---
title: "Introduction to 'drglm'"
output: rmarkdown::html_vignette
vignette: >
%\VignetteIndexEntry{Introduction to Package drglm}
%\VignetteEngine{knitr::rmarkdown}
%\VignetteEncoding{UTF-8}
---
Package 'drglm' provide users to fit GLMs to big data sets which can be attached into memory. This package uses popular "Divide and Recombine" method to fit GLMs to large data sets.
Lets generate a data set which is not that big but serves our purpose.
```{r setup, include=FALSE}
options(rmarkdown.html_vignette.check_title = FALSE)
```
# Generating a Data Set
```{r}
set.seed(123)
#Number of rows to be generated
n <- 1000000
#creating dataset
dataset <- data.frame(
Var_1 = round(rnorm(n, mean = 50, sd = 10)),
Var_2 = round(rnorm(n, mean = 7.5, sd = 2.1)),
Var_3 = as.factor(sample(c("0", "1"), n, replace = TRUE)),
Var_4 = as.factor(sample(c("0", "1", "2"), n, replace = TRUE)),
Var_5 = sample(0:6, n, replace = TRUE),
Var_6 = round(rnorm(n, mean = 60, sd = 5))
)
```
This data set contains six variables of which four of them are continuous generated from normal distribution and two of them are catagorial and other one is count variable. Now we shall fit different GLMs with this data set below.

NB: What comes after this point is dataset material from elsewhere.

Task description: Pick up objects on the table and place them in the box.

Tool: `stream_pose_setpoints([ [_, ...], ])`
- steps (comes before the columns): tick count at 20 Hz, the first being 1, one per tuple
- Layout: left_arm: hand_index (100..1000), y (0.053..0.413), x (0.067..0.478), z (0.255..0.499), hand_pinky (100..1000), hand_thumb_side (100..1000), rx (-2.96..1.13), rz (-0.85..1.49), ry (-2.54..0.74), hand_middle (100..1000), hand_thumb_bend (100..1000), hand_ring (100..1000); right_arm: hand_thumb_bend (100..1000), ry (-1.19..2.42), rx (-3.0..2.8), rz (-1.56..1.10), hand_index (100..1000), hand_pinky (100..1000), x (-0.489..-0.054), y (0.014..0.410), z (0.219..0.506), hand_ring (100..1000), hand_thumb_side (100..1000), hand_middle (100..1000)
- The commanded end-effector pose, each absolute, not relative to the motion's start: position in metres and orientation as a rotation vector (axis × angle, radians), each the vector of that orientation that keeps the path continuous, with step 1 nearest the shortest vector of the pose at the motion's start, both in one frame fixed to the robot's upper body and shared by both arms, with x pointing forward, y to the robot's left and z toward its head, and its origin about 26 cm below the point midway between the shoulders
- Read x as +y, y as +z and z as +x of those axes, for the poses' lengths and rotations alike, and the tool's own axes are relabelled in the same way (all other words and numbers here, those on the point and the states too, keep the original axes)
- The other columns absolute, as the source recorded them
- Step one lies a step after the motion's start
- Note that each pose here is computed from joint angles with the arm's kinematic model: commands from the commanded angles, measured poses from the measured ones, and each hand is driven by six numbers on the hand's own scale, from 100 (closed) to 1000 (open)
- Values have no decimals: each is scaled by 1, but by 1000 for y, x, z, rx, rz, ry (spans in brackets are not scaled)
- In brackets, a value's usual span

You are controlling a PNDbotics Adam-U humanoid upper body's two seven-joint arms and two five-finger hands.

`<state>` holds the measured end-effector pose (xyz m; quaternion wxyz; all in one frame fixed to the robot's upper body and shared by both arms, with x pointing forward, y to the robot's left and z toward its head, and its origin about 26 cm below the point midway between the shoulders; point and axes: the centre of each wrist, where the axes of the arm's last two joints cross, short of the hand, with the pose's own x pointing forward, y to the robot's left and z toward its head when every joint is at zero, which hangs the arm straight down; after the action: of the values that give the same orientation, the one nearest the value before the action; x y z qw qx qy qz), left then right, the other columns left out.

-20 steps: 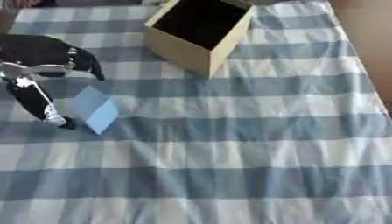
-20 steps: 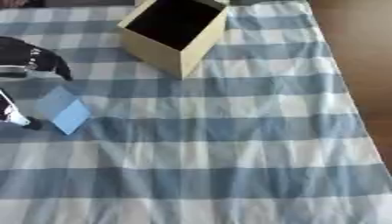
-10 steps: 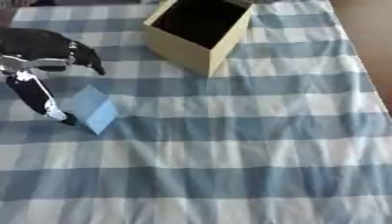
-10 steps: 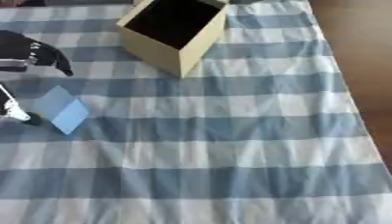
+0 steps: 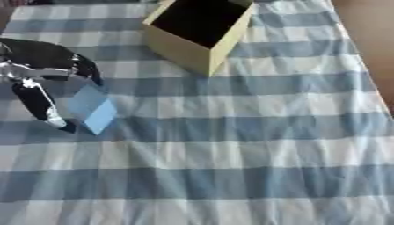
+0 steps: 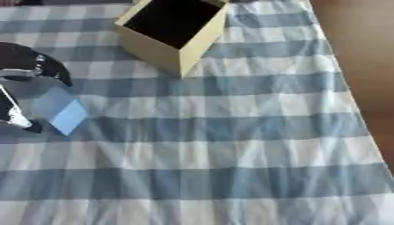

# Fitting Multiple Linear Regression Model
Now, we shall fit multiple linear regression model to the data sets assuming Var_1 as response variable and all other variables as independent ones.
```{r}
nmodel= drglm::drglm(Var_1 ~ Var_2+ Var_3+ Var_4+ Var_5+ Var_6,
data=dataset, family="gaussian",
fitfunction="speedglm", k=10)
#Output
print(nmodel)
```
# Fitting Binomial Regression (Logistic Regression) Model
Now, we shall fit logistic regression model to the data sets assuming Var_3 as response variable and all other variables as independent ones.
```{r}
bmodel=drglm::drglm(Var_3~ Var_1+ Var_2+ Var_4+ Var_5+ Var_6,
data=dataset, family="binomial",
fitfunction="speedglm", k=10)
#Output
print(bmodel)
```
# Fitting Poisson Regression Model
Now, we shall fit poisson regression model to the data sets assuming Var_5 as response variable and all other variables as independent ones.
```{r}
pmodel=drglm::drglm(Var_5~ Var_1+ Var_2+ Var_3+ Var_4+ Var_6,
data=dataset, family="poisson",
fitfunction="speedglm", k=10)
#Output
print(pmodel)
```
# Fitting Multinomial Logistic Regression Model
Now, we shall fit multinomial logistic regression model to the data sets assuming Var_4 as response variable and all other variables as independent ones.
```{r}
mmodel=drglm::drglm(Var_4~ Var_1+ Var_2+ Var_3+ Var_5+ Var_6,
data=dataset,family="multinomial",
fitfunction="multinom", k=10)
#Output
print(mmodel)
```
In fitting of four models, we used fitfunction= "speedglm" as fitting function for smaller computation time. In fitfunction= "glm" can also be used which will provide the exact same result as yielded by fitfunction="speedglm".
Note that, function 'drglm' is designed for fitting GLMs to data sets which can be fitted into memory. To fit data set that is larger than the memory, function 'big.drglm' can be used. Users are requested to check the respective vignette.